Esse é um longa um pouco mais convencional, se comparado à criatividade indomável do primeiro filme do diretor. É um filme estranho e de estranhamentos, que remete a um cinema de outros tempos. Cangaceiros são figuras particularmente brasileiras, mas que se inserem em tradições de foras-da-lei universais, como nos faroestes.
No filme, também roteirizado pelo diretor, há um grupo de cangaceiros formado por duas mulheres e oito homens, que perde seu rumo ao saber da morte de Lampião. Ficam divididos entre seguir em frente ou vingar a morte da figura de liderança. Entregar-se aos macacos, como são chamados os volantes que perseguem o bando, também é uma opção. Ou seja, eles realmente não sabem o que fazer.
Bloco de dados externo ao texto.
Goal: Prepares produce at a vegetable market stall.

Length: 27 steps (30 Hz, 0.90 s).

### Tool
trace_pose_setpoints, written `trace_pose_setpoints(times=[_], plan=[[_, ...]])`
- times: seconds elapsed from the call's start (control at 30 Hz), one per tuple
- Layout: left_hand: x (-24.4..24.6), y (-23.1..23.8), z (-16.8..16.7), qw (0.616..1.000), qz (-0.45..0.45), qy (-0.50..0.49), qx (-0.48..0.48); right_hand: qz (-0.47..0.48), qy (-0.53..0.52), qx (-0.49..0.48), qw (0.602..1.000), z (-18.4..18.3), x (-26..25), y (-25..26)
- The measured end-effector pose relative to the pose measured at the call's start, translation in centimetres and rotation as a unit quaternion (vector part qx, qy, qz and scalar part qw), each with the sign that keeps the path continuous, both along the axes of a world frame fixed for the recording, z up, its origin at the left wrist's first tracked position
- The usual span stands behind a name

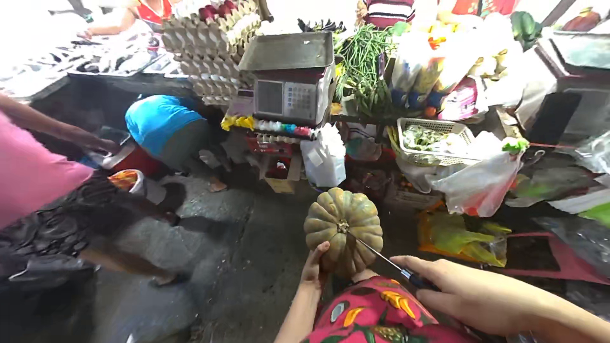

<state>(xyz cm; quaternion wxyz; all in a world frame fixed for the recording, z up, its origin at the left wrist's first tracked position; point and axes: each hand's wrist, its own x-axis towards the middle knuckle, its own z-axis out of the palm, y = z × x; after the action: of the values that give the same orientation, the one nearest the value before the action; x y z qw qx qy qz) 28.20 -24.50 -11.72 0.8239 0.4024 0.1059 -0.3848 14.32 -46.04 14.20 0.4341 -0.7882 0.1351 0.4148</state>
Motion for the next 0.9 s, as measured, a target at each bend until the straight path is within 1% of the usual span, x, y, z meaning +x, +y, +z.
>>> trace_pose_setpoints(times=[0.07,0.13,0.2,0.27,0.37,0.43,0.5,0.53,0.6,0.67,0.77,0.83,0.9], plan=[[2.4,-3.8,0.4,1.0,-0.022,-0.004,-0.006,-0.007,-0.01,0.011,1.0,0.8,1.5,-3.7],[4.3,-7.3,0.7,0.999,-0.05,-0.008,-0.008,-0.008,-0.045,0.041,0.998,1.6,2.7,-7.3],[5.9,-10.6,0.9,0.998,-0.061,0.0,-0.026,-0.013,-0.09,0.064,0.994,2.1,3.9,-10.1],[7.4,-13.4,1.1,0.996,-0.066,0.008,-0.052,-0.014,-0.12,0.062,0.991,2.4,5.7,-12.5],[9.6,-16.4,1.5,0.995,-0.066,0.014,-0.072,-0.048,-0.19,0.015,0.98,2.2,9.3,-16.1],[10.9,-17.4,1.7,0.995,-0.069,0.017,-0.072,-0.092,-0.246,-0.086,0.961,1.6,12.9,-19.1],[12.2,-18.3,2.0,0.995,-0.075,0.011,-0.071,-0.154,-0.285,-0.176,0.93,-0.1,17.7,-23.2],[12.8,-18.6,2.2,0.995,-0.075,0.012,-0.069,-0.191,-0.3,-0.205,0.912,-1.8,20.3,-25.5],[13.8,-19.4,2.7,0.995,-0.071,0.023,-0.065,-0.272,-0.324,-0.237,0.875,-5.7,25.8,-30.0],[14.8,-19.9,2.6,0.994,-0.076,0.033,-0.07,-0.338,-0.316,-0.252,0.85,-8.8,31.2,-33.2],[16.7,-20.6,1.5,0.99,-0.095,0.025,-0.096,-0.386,-0.264,-0.285,0.837,-12.1,38.0,-35.5],[18.0,-21.2,1.0,0.99,-0.099,0.029,-0.098,-0.409,-0.218,-0.306,0.831,-13.4,41.0,-35.6],[19.3,-21.7,0.6,0.991,-0.091,0.032,-0.091,-0.435,-0.194,-0.337,0.812,-14.6,43.2,-35.4]])
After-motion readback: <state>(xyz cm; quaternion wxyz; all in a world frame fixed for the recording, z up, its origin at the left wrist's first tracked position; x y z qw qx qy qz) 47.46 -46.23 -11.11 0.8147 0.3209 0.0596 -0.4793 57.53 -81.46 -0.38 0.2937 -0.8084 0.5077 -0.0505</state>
A partir do peso moral dessas escolhas, o grupo se fratura, especialmente por conta de sua juventude e ingenuidade. Resta ainda um ideal quase romântico sobre seus papéis e posições na sociedade. O filme acompanha, então, essas pessoas em suas divergências e ações desgovernadas.
José Umberto realiza um filme colorido e com um olhar curioso sobre a questão do cangaço e a importância das figuras de Lampião e Maria Bonita. A juventude dividida, mas sempre marcada pela violência, pode refletir-se no presente das periferias brasileiras. Nem tudo funciona no longa, mas há, de qualquer forma, uma grande paixão pelo tema e pelas figuras do cangaço.